PBS to explore Hitler’s psyche, Nazi hunters

Arizona Public Media will air two shows dealing with the Nazi era and its aftermath on Tuesday, Nov. 15 on PBS channel 6. “Inside the Mind of Adolf Hitler” starts at 8 p.m., followed at 9 p.m. by “Elusive Justice: The Search for Nazi War Criminals.”

“Making ‘Inside the Mind of Adolf Hitler’ wasn’t a decision taken lightly,” says producer David Stewart about filming the story of the men who put the Führer on the psychoanalyst’s couch at the height of World War II. “There’s a very vigorous debate among historians about the value of psychological analysis in contributing to the understanding of any historical event,” he says.

“The primary problem is that the

psycho-historian has no direct access to the individual under examination,” he explains. And, while the psyche of any individual is only one factor in how history unfolds, the influence of the individual in shaping events cannot be denied. “The way that Nazi Germany was constructed and organized to some degree reflected Hitler’s personality, drives and desires,” says Stewart.

In 1943, analyzing Hitler was no academic exercise. “The Allies realized that understanding Hitler was a vital part of winning the war,” says Stewart. A team of psychoanalysts “outlined in their final report what they thought he might do in the future.”

“Elusive Justice,” which is narrated by Candice Bergen, explores efforts — official and unofficial — to locate, prosecute and punish fugitive Nazis around the world.

During the Nuremberg Trials, approximately 1,000 Nazi officials were convicted of crimes against humanity, but hundreds of thousands of suspected war criminals evaded prosecution — by returning to the societies they’d helped destroy, concealing their war records, assuming false identities, fleeing Europe or by serving the Allies as spies and scientists.

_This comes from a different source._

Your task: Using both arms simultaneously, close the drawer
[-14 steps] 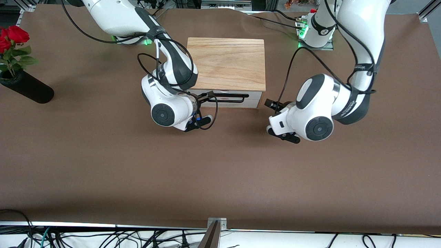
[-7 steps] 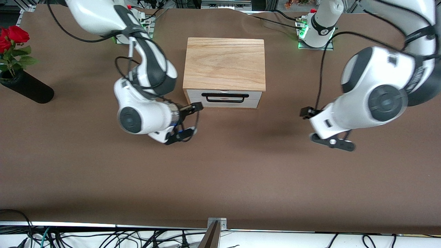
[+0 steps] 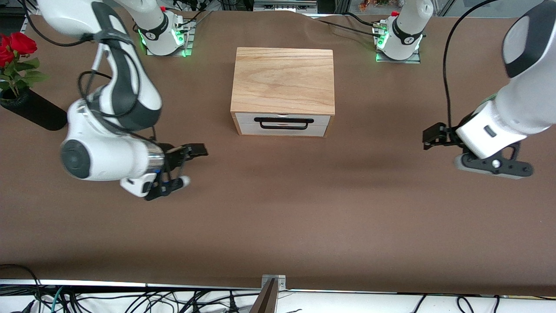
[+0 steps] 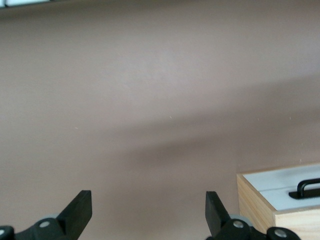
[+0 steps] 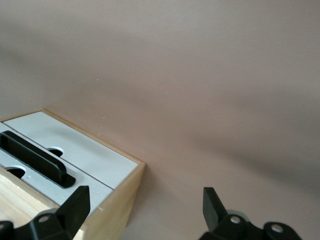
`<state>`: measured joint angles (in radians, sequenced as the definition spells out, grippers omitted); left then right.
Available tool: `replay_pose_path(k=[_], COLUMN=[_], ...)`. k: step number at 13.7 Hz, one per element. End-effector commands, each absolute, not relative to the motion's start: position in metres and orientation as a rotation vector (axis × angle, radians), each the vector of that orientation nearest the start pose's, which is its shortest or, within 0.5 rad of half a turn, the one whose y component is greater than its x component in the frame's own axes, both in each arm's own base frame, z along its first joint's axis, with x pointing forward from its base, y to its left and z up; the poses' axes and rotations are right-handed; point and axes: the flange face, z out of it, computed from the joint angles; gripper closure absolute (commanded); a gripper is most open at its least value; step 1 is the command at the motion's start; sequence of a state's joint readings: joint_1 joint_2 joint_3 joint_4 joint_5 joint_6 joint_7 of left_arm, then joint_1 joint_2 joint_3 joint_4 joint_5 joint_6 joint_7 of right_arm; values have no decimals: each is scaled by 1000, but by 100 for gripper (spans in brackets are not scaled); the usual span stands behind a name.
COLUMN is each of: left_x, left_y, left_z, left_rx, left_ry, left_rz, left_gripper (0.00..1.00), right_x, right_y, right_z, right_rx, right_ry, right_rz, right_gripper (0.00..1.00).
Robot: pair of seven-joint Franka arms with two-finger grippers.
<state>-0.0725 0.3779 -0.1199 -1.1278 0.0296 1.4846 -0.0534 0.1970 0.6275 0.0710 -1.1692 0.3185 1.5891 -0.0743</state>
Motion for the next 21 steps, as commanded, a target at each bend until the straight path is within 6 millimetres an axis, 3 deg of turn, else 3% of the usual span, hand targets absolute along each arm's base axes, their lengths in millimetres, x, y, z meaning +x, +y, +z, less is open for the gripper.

Thousands of Nazi criminals are presumed to be alive.

Filmed in eight countries over the course of three years, “Elusive Justice” includes interviews with suspected war criminals, their families and defenders, professional and amateur investigators, as well as attorneys, survivors, military officials, jurists and politicians. In one scene, Emmy Award-winning writer/director Jonathan Silvers acts as a Nazi hunter in his own right, tracking down and confronting Dr. Heinrich Gross, a doctor responsible for the murders of numerous children at the Spiegelgrund Clinic in Vienna.

“Genocide and crimes against humanity continue to plague the world,” says Silvers. “‘Elusive Justice: The Search for Nazi War Criminals’ not only serves as a historical retrospective of past atrocities, but as an important commentary on current events.”